# Timber cutter/skidder operater looking for work



## Watson394xp (Oct 29, 2014)

Things have gotten slow for the man I work for an just seeing what else is out there.. I've been cuttin since I was 14/15.. My dad is a logger but we don't talk or get along.. But I grow up in a logging family.. I've ran skidder for as long as I can remember an all different kinds from new to beyond wore out junk.. I'm located In se Ohio an don't care to travel as long as it's worth it..You reply here or pm me.. Thanks Alan


----------



## ScottEve (Dec 9, 2014)

Watson394xp said:


> Things have gotten slow for the man I work for an just seeing what else is out there.. I've been cuttin since I was 14/15.. My dad is a logger but we don't talk or get along.. But I grow up in a logging family.. I've ran skidder for as long as I can remember an all different kinds from new to beyond wore out junk.. I'm located In se Ohio an don't care to travel as long as it's worth it..You reply here or pm me.. Thanks Alan




We are located in Northern Florida just in case you consider moving. In need of one buncher operator and one skidder operator.


----------



## Watson394xp (Dec 9, 2014)

ScottEve said:


> We are located in Northern Florida just in case you consider moving. In need of one buncher operator and one skidder operator.

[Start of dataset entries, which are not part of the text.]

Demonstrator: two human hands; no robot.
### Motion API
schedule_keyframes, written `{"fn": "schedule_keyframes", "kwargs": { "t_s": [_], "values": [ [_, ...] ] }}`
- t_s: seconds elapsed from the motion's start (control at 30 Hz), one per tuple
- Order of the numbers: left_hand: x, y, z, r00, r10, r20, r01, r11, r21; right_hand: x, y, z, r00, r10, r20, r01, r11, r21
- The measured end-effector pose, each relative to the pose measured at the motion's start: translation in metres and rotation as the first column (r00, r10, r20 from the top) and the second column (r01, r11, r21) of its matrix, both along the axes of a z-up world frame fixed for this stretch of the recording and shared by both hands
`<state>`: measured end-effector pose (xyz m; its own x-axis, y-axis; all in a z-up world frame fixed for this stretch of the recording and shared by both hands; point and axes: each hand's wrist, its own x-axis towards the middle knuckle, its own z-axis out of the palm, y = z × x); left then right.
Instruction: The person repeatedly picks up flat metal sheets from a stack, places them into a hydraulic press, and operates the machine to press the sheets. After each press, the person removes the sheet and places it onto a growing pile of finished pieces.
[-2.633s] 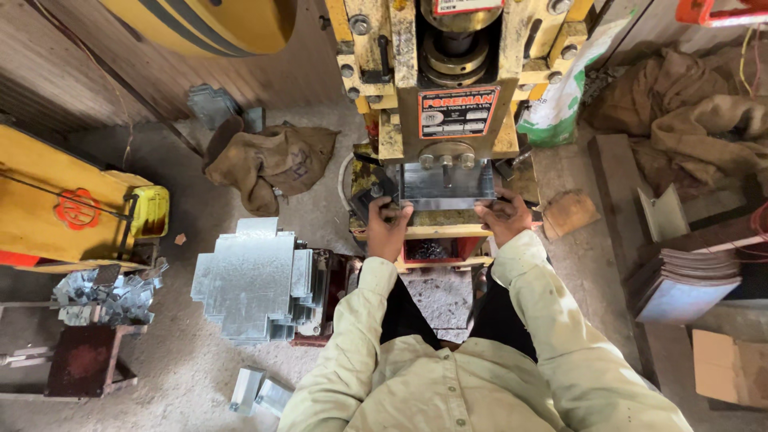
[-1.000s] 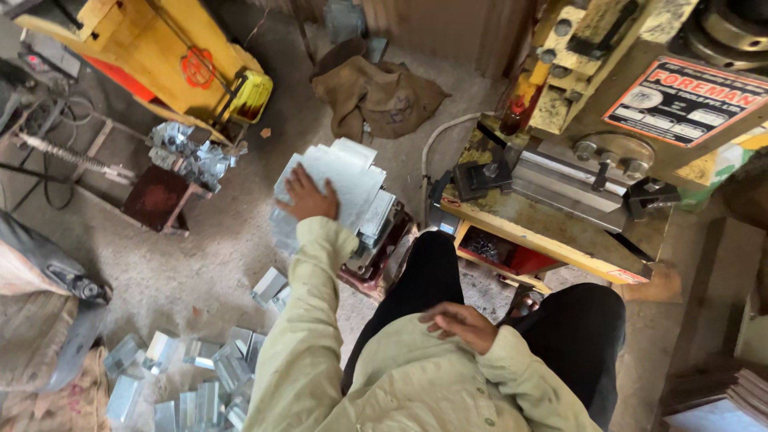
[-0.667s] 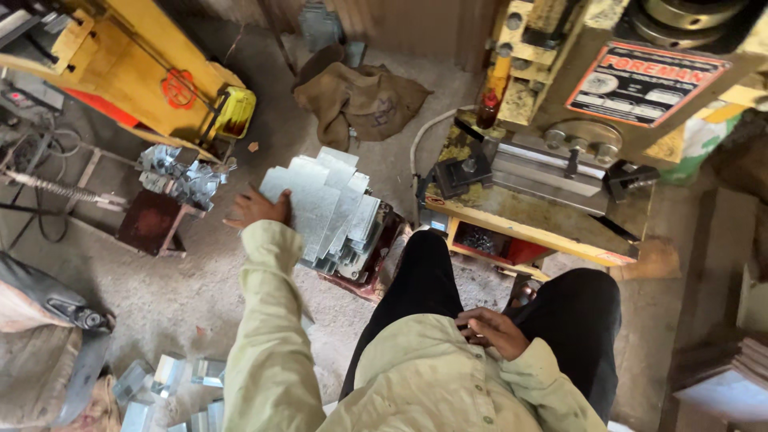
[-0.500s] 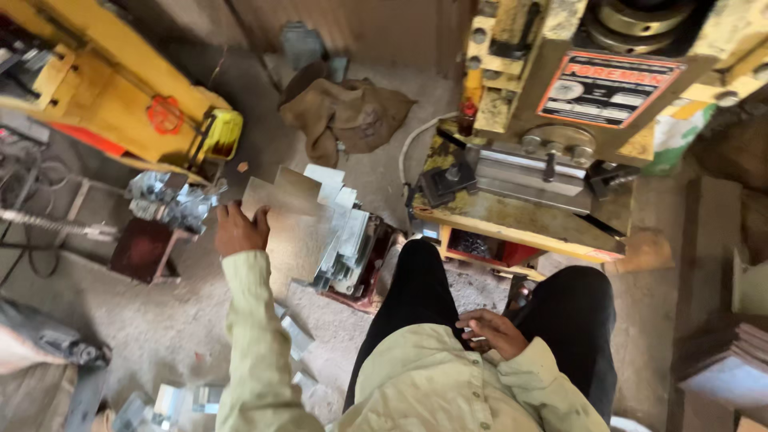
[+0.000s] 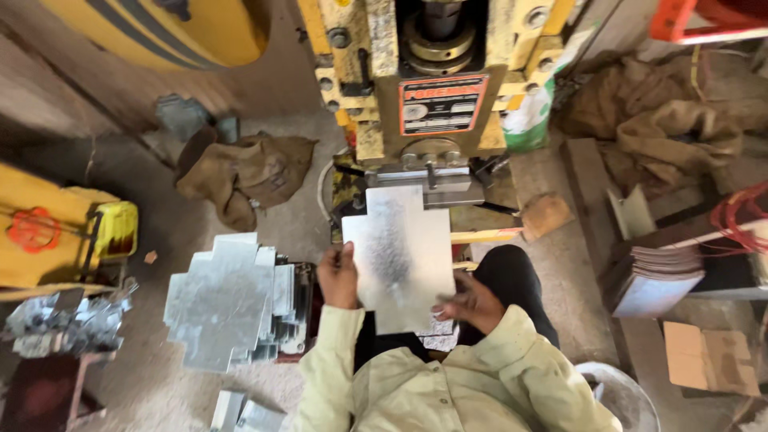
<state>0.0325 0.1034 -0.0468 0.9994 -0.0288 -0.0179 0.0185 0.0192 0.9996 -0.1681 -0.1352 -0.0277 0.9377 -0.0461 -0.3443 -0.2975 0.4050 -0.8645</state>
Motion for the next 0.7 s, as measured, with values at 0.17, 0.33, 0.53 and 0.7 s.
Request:
{"fn": "schedule_keyframes", "kwargs": {
  "t_s": [0.17, 0.33, 0.53, 0.7],
  "values": [
    [0.011, -0.042, -0.028, 0.953, -0.289, -0.087, 0.271, 0.946, -0.176, 0.009, -0.044, -0.026, 0.950, -0.310, -0.023, 0.307, 0.946, -0.104],
    [-0.012, -0.032, -0.041, 0.838, -0.518, -0.169, 0.525, 0.851, -0.001, 0.023, -0.061, -0.030, 0.924, -0.382, -0.014, 0.383, 0.924, 0.020],
    [-0.017, -0.039, -0.024, 0.805, -0.510, -0.302, 0.448, 0.857, -0.253, 0.028, -0.052, -0.016, 0.869, -0.492, 0.056, 0.494, 0.869, -0.034],
    [-0.014, -0.051, 0.000, 0.804, -0.510, -0.306, 0.390, 0.840, -0.378, 0.046, -0.067, -0.006, 0.884, -0.458, 0.091, 0.465, 0.882, -0.073]
  ]
}}
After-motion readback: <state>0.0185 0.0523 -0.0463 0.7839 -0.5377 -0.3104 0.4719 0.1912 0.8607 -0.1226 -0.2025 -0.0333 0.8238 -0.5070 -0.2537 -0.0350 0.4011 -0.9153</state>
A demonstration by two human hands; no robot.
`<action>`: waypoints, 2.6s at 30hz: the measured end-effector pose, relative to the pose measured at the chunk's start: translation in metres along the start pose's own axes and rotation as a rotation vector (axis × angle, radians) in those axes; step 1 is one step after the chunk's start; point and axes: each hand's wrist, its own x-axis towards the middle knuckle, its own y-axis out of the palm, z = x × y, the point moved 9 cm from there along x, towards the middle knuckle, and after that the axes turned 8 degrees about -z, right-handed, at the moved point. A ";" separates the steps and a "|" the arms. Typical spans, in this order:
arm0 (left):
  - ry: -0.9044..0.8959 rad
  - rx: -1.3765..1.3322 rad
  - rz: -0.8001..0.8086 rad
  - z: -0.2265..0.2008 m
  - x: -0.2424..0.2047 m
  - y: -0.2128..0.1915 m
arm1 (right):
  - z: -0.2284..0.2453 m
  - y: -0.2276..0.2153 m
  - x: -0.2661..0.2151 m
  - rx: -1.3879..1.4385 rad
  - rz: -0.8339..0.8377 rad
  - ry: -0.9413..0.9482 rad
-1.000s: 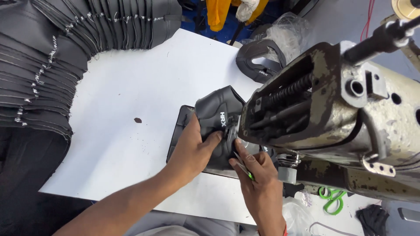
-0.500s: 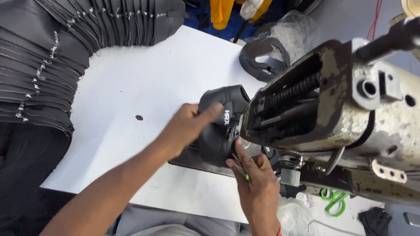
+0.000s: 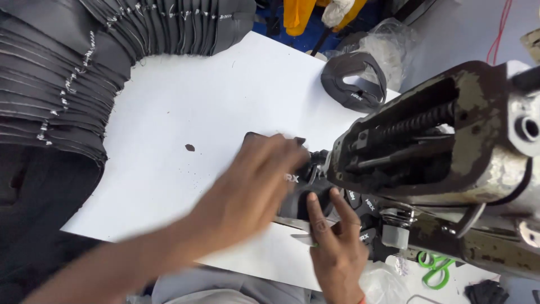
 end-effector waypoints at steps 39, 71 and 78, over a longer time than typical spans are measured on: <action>-0.720 -0.503 0.096 0.076 -0.021 0.052 | -0.031 0.004 0.039 0.317 0.006 -0.151; -0.273 -0.232 0.676 0.101 0.089 0.090 | -0.023 -0.015 0.004 0.163 -0.129 0.082; -0.249 -0.255 0.335 0.097 0.087 0.051 | -0.060 0.066 -0.131 0.273 0.103 0.329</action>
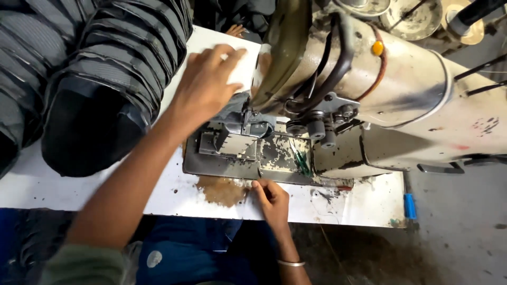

What kind of money we talking?


----------



## ScottEve (Dec 10, 2014)

Watson394xp said:


> What kind of money we talking?



$20 an hour. Potentials of earning more depending on work hours since we pay overtime as well.


----------



## logger-us (Dec 11, 2014)

still looking? how about relocation?


----------



## Watson394xp (Dec 14, 2014)

$$$$$ talks an ******** walks


----------



## Watson394xp (Apr 26, 2015)

Well looking for opportunities.... Been off past 2wks cuz weather an etc... any offers willing to travel for right job an. $$$$$


----------



## Watson394xp (May 17, 2015)

Bump this up


----------